Подобно многим из наших русских экспатриантов, граф давно уже стал путать русские слова с английскими. Почти все мы говорим «инчи» (дюймы), «сабвей» (метро), «хай-скул» (средняя школа), «ленчевать» (обедать)… Я машинально открыл его бронзовый «хьюмидор» — герметическую сигарницу, увидел там и свою любимую марку — гаванскую «Корону-Корону», но брать сигару не стал. Уж больно паршивая попалась овца…
Возвышаясь в кресле, граф смотрел на меня из глубоко спрятанных, затененных глазниц, что подчеркивало сходство его лошадиного лица с черепом питекантропа. Массивный низкий лоб, вздутые надбровные дуги, здоровенная, как булыжник, длинная челюсть, могучие желтые зубы, которыми он, казалось, мог перемолоть берцовую кость мамонта. Нечего сказать, хорошего муженька выбрала себе на склоне лет нежная Марион! И в какой только пещере отыскала она это ископаемое?
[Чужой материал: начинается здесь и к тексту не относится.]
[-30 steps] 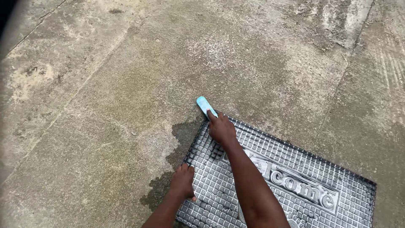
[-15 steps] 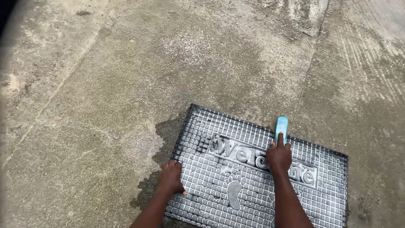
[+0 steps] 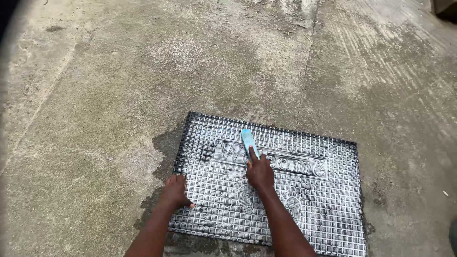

— Я видел, вы читали мой журнал, — громыхнул граф. — Вчера подписал последний американский номер «Фашиста». Рождественский номер выйдет в Москве или Петербурге.
— Вы собираетесь остаться главным редактором? — спросил я не без удивления.
— Как бы не так! — возразил будущий всероссийский фюрер. — У меня будет свой Геббельс, возможно, Борис Бразоль.